Practical Security Priorities for Small Nonprofits
With limited IT staff and budgets, nonprofits should focus security resources on the highest-risk areas:
- MFA on all accounts — especially email: A compromised executive director email account used to request fraudulent wire transfers is one of the most damaging scenarios for nonprofits. MFA on every account prevents this regardless of password strength.
- Donation processing through a PCI-compliant processor: Stripe, PayPal, Clover — ensure donation processing uses a validated payment processor that handles card data security. Donor card data should never sit on nonprofit-managed systems.
- Payment diversion prevention protocol: The verbal verification requirement for banking changes costs nothing and prevents the most financially damaging attack type facing nonprofits.
- Donor database access controls: Only staff who need access to the full donor database for their role should have it. Restrict download and export capabilities to senior leadership.
- Cyber insurance: Many nonprofit insurance policies can be extended to include cyber liability coverage at modest cost. Given the breach notification costs that follow donor data exposure, cyber insurance is worth evaluating as part of the organization’s overall insurance program.

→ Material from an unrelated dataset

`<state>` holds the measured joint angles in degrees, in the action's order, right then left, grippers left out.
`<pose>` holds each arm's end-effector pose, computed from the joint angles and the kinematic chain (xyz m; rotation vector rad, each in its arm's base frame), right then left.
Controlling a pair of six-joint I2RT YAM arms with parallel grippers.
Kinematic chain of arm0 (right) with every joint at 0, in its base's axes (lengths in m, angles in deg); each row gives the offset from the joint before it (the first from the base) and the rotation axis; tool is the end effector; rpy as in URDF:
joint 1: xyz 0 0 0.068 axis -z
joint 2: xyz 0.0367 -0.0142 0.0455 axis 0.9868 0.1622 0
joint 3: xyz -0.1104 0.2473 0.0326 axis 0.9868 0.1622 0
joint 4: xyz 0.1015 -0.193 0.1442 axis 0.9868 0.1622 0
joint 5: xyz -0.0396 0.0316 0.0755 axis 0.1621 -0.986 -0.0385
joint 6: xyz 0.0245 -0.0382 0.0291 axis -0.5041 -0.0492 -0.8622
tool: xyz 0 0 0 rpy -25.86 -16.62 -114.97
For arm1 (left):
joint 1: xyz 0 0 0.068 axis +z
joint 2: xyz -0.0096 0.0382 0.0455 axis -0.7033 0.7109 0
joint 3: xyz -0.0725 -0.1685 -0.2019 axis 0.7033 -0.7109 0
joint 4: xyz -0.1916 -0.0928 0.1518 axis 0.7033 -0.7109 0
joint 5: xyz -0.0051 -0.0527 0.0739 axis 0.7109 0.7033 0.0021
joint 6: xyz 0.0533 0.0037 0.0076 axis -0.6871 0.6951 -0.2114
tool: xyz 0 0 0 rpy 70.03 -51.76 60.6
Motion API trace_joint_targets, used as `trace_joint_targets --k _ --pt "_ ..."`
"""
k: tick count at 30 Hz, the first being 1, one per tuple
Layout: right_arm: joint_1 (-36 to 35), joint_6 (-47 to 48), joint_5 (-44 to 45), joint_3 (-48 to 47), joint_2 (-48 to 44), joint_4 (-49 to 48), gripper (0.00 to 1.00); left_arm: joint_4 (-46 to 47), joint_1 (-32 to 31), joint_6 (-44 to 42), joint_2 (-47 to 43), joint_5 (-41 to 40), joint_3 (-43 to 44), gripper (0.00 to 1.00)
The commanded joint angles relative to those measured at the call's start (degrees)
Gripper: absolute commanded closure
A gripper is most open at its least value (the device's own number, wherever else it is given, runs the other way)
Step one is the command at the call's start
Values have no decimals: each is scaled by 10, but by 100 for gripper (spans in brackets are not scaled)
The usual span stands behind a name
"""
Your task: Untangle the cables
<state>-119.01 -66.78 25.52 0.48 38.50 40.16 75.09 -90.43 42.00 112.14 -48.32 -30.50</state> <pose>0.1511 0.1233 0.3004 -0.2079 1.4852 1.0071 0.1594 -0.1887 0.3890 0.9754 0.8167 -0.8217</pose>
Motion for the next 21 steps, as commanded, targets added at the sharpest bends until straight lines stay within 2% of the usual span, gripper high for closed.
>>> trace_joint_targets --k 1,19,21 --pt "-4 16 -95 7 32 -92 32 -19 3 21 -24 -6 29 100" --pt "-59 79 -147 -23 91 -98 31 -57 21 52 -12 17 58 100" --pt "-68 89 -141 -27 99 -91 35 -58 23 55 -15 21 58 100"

Volunteer and Board Member Security
Nonprofits involve volunteers and board members who access organizational systems from personal devices with varying security postures. Key controls:
- Board members with access to financial systems or sensitive donor data should be enrolled in the organization’s MFA requirements regardless of volunteer status
- Provide board members with access to the organization’s password manager for any credentials they hold
- Create a simple device use policy for volunteers who access nonprofit systems — minimum screen lock and current OS version requirements
- Revoke board and volunteer access promptly when terms end or relationships change
Bottom Line
Small nonprofits face real cybersecurity risks — particularly donation fraud and donor data breaches — but have access to discounted and free technology resources that significantly reduce the cost of strong security. TechSoup-discounted Microsoft 365 Business Premium provides enterprise-grade security at a fraction of commercial cost. Payment diversion prevention, MFA on all accounts, and PCI-compliant donation processing address the highest-risk exposures. Cybersecurity does not have to compete with mission spending when the right discounted tools are used strategically.